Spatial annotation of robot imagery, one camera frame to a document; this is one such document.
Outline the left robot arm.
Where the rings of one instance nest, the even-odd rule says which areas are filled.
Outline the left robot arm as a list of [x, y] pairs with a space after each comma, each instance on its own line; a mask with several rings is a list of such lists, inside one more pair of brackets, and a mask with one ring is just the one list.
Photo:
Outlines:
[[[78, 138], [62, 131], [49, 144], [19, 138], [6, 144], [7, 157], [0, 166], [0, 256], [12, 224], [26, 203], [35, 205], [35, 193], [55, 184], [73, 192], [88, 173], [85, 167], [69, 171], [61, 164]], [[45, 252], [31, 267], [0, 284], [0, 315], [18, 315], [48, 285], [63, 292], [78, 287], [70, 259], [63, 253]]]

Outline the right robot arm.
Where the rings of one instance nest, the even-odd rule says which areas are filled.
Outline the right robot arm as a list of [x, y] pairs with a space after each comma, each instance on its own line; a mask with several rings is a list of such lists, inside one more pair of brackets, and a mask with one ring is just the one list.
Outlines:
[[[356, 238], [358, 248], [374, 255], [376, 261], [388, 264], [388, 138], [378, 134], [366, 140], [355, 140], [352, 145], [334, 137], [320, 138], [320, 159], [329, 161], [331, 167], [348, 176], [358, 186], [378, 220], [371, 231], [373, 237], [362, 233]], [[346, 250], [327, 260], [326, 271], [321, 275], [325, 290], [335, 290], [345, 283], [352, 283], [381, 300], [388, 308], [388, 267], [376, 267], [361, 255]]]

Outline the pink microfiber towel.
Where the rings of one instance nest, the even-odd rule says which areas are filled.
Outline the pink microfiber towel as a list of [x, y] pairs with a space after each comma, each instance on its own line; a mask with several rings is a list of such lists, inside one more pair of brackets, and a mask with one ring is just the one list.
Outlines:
● ● ●
WHAT YOU HAVE TO DO
Please copy, exactly and with nothing else, the lines above beginning at the line that has "Outline the right robot arm." and ending with the line that has "Outline the right robot arm as".

PROBLEM SOLUTION
Outline the right robot arm.
Where the rings of one instance nest, the even-odd rule says which areas are filled.
Outline the right robot arm as a list of [x, y] pairs with a space after each comma, each instance on its own line; a mask with several rings is a list of such lists, inside one more pair of brackets, and a mask with one ring is just the one list.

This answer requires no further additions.